EXERCISE: Give back an exact copy of the lines in the records below, from the line that has "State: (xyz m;" through the line that has "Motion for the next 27", and nothing besides.

EXERCISE MATERIALS:

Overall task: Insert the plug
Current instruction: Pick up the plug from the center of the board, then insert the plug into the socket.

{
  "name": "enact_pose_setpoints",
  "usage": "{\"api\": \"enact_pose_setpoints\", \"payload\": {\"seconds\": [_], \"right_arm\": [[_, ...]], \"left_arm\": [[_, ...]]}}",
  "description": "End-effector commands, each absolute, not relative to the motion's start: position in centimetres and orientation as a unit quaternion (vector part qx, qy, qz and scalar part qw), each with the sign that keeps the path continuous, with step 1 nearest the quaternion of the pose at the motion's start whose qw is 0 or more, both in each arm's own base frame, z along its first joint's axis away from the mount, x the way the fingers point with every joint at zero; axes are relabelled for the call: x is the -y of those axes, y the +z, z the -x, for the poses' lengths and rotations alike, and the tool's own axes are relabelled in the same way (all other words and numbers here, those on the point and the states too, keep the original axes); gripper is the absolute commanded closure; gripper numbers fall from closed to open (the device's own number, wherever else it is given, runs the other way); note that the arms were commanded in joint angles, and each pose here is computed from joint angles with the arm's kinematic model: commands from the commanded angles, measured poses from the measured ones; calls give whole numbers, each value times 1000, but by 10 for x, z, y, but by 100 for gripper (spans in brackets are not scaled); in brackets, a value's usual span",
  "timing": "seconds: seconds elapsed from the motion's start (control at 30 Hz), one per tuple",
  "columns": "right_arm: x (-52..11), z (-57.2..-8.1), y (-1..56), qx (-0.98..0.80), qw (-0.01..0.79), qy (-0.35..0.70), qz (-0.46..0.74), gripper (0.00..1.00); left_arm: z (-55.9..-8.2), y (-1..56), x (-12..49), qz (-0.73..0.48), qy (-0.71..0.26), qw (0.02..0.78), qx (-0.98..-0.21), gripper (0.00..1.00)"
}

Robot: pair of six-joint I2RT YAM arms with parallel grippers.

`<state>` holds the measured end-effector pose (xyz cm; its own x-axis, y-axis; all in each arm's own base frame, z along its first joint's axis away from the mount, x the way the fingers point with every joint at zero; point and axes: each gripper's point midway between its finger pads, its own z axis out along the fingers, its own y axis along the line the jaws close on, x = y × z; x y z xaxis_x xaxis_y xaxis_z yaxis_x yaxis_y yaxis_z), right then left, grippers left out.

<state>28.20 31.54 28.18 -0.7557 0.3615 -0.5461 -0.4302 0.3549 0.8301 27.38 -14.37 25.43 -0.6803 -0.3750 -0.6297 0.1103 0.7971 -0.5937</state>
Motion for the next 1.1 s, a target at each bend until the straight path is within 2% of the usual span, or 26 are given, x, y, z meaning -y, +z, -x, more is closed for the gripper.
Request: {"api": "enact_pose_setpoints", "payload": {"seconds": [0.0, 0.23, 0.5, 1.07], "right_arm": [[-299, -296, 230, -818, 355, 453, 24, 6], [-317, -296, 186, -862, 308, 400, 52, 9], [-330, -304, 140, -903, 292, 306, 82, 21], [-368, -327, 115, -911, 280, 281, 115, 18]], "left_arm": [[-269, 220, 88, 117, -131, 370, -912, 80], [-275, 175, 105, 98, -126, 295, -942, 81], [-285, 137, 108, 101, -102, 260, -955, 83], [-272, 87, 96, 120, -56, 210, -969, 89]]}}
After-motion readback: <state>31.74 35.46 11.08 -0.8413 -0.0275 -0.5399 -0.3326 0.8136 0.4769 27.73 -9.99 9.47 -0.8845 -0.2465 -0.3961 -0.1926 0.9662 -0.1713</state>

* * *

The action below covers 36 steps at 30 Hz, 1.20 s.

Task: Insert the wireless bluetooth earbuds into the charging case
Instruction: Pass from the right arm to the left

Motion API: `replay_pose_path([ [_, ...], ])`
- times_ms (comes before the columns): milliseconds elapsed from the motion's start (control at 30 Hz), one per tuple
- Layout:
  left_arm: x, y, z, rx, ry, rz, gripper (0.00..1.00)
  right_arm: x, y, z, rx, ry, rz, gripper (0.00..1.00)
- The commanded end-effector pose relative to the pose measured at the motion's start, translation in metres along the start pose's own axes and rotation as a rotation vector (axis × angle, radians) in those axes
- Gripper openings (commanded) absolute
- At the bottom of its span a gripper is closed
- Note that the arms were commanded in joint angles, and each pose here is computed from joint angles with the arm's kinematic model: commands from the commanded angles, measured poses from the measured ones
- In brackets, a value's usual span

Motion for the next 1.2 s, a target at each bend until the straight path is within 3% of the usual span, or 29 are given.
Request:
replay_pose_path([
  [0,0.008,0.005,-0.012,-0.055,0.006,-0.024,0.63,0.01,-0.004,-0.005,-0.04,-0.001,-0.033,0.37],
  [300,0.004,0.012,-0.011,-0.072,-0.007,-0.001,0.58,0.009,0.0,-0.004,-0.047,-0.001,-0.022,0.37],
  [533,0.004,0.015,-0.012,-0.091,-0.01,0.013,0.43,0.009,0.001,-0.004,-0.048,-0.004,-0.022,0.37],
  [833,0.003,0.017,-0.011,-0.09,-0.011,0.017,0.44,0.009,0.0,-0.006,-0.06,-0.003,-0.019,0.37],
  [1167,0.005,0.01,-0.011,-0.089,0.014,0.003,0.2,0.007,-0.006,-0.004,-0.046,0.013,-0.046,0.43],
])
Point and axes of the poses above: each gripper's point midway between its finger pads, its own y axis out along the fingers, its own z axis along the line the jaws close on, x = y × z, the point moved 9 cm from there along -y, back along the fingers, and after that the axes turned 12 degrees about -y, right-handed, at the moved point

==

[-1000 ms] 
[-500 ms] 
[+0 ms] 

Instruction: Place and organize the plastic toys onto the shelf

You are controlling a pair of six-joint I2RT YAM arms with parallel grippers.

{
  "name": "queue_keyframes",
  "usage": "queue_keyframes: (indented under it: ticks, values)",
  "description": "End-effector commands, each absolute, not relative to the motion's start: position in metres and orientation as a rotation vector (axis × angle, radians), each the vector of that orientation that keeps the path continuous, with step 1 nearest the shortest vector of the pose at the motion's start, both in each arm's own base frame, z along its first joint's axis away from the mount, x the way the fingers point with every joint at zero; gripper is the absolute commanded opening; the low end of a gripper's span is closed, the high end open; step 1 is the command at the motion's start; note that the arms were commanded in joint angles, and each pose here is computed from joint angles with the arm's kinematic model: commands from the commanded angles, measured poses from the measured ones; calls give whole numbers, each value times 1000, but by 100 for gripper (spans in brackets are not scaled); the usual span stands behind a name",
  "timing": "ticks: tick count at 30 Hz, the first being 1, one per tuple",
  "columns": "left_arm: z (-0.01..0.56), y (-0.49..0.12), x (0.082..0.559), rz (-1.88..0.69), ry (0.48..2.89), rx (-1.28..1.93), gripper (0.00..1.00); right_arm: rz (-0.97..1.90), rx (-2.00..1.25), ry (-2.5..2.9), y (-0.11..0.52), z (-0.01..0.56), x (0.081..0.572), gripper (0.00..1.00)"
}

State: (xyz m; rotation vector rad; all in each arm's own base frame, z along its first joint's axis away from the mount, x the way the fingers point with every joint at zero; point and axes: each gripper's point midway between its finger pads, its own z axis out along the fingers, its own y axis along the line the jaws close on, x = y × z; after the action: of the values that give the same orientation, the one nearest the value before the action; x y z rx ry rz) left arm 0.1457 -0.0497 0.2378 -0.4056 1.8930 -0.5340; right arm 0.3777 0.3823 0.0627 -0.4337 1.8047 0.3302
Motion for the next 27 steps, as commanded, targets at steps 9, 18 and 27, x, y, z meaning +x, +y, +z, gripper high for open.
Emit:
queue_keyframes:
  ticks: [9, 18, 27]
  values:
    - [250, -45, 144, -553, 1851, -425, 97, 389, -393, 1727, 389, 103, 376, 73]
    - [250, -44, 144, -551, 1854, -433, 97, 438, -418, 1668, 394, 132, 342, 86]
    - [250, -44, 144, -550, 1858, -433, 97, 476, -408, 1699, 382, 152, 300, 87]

SOLUTION TO THE PROBLEM:
State: (xyz m; rotation vector rad; all in each arm's own base frame, z along its first joint's axis away from the mount, x the way the fingers point with every joint at zero; point and axes: each gripper's point midway between its finger pads, its own z axis out along the fingers, its own y axis along the line the jaws close on, x = y × z; after the action: of the values that give the same orientation, the one nearest the value before the action; x y z rx ry rz) left arm 0.1457 -0.0497 0.2378 -0.4056 1.8930 -0.5340; right arm 0.3777 0.3823 0.0627 -0.4337 1.8047 0.3302
Motion for the next 27 steps, as commanded, targets at steps 9, 18 and 27, x, y, z meaning +x, +y, +z, gripper high for open.

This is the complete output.